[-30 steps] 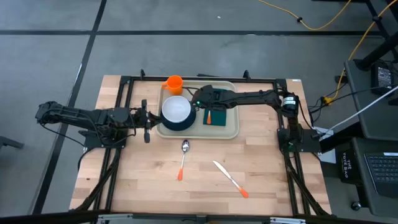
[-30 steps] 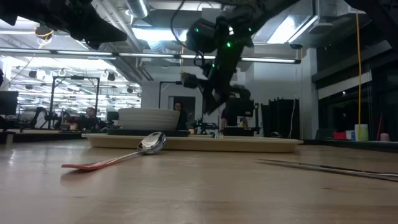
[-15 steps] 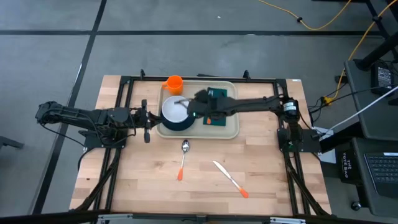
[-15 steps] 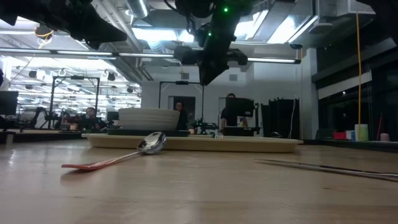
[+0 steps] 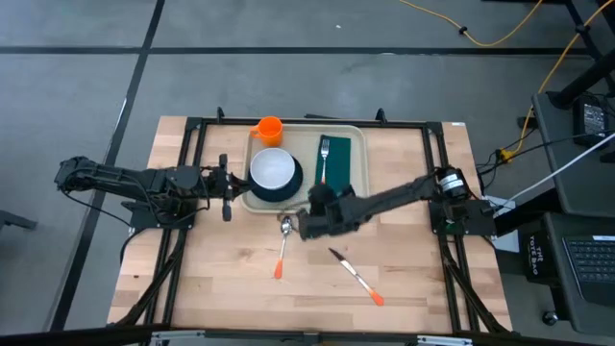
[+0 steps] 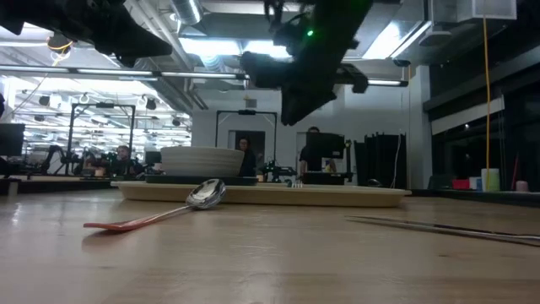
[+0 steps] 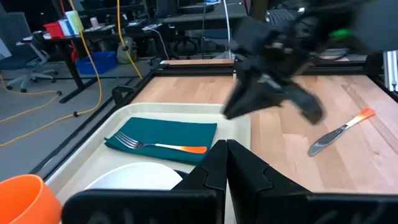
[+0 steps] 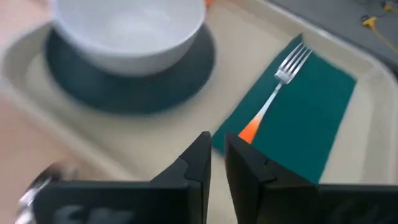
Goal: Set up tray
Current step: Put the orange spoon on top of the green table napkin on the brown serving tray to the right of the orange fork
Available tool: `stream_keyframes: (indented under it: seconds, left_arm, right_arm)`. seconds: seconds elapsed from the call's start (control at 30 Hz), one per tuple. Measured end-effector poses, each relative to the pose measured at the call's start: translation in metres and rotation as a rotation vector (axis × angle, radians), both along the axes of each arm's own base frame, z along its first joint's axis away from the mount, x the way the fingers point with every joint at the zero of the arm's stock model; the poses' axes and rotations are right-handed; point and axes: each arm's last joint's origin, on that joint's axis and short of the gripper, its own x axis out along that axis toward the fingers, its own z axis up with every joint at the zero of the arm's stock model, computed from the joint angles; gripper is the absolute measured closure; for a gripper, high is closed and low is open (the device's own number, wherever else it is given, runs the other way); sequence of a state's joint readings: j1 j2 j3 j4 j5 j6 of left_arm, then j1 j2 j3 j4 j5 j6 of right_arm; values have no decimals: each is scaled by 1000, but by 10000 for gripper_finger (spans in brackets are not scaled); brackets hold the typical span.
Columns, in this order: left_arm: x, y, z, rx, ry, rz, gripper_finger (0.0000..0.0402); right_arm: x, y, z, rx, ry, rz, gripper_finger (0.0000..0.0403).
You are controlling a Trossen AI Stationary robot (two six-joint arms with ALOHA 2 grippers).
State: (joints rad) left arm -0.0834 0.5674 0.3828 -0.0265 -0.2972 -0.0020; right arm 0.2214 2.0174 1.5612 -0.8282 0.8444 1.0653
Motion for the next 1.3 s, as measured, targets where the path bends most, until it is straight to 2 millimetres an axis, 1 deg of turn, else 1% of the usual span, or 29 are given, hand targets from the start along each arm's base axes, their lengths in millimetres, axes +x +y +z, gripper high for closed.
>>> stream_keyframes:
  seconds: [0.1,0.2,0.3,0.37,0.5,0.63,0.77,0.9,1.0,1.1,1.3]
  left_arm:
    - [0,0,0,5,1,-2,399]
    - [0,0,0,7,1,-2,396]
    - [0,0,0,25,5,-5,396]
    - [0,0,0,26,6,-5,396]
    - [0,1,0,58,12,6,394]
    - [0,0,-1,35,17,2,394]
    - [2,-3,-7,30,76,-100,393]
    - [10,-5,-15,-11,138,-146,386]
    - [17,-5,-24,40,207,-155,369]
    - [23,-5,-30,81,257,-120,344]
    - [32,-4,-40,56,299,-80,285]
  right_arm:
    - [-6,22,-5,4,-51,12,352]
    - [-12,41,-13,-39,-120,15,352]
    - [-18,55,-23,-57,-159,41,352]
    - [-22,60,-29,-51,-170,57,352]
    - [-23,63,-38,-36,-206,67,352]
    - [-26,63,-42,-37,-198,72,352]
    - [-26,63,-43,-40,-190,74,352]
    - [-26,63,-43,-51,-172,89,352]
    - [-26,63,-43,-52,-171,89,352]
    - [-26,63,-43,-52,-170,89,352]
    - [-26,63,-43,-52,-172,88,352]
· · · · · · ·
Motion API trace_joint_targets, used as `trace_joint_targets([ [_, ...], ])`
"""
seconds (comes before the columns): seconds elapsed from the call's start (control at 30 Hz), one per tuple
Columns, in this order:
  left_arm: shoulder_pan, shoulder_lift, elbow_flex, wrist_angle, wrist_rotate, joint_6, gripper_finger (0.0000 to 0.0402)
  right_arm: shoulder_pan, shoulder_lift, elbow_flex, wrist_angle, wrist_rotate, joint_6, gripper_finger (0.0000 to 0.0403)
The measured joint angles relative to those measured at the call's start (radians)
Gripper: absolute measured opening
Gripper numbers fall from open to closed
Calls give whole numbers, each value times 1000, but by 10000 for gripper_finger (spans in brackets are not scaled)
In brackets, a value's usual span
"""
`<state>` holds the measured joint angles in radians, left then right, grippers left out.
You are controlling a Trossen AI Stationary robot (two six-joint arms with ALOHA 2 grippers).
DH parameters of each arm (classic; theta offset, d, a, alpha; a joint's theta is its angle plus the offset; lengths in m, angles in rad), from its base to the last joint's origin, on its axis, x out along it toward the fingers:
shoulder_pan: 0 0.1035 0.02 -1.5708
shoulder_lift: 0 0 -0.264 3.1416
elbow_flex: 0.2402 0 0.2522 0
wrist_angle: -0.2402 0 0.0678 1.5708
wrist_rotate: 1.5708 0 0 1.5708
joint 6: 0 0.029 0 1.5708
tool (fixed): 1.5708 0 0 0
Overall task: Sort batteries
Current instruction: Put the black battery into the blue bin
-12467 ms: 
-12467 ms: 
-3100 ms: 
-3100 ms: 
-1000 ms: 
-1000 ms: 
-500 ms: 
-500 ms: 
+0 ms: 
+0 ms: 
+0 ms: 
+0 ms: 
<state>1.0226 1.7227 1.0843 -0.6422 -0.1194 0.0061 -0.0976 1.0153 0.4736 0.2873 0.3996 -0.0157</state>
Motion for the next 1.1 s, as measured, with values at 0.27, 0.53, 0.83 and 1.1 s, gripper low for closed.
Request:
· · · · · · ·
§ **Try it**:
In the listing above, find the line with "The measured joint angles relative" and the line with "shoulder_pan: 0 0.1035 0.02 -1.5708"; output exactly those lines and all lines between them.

§ **Answer for the task**:
The measured joint angles relative to those measured at the call's start (radians)
Gripper: absolute measured opening
Gripper numbers fall from open to closed
Calls give whole numbers, each value times 1000, but by 10000 for gripper_finger (spans in brackets are not scaled)
In brackets, a value's usual span
"""
`<state>` holds the measured joint angles in radians, left then right, grippers left out.
You are controlling a Trossen AI Stationary robot (two six-joint arms with ALOHA 2 grippers).
DH parameters of each arm (classic; theta offset, d, a, alpha; a joint's theta is its angle plus the offset; lengths in m, angles in rad), from its base to the last joint's origin, on its axis, x out along it toward the fingers:
shoulder_pan: 0 0.1035 0.02 -1.5708

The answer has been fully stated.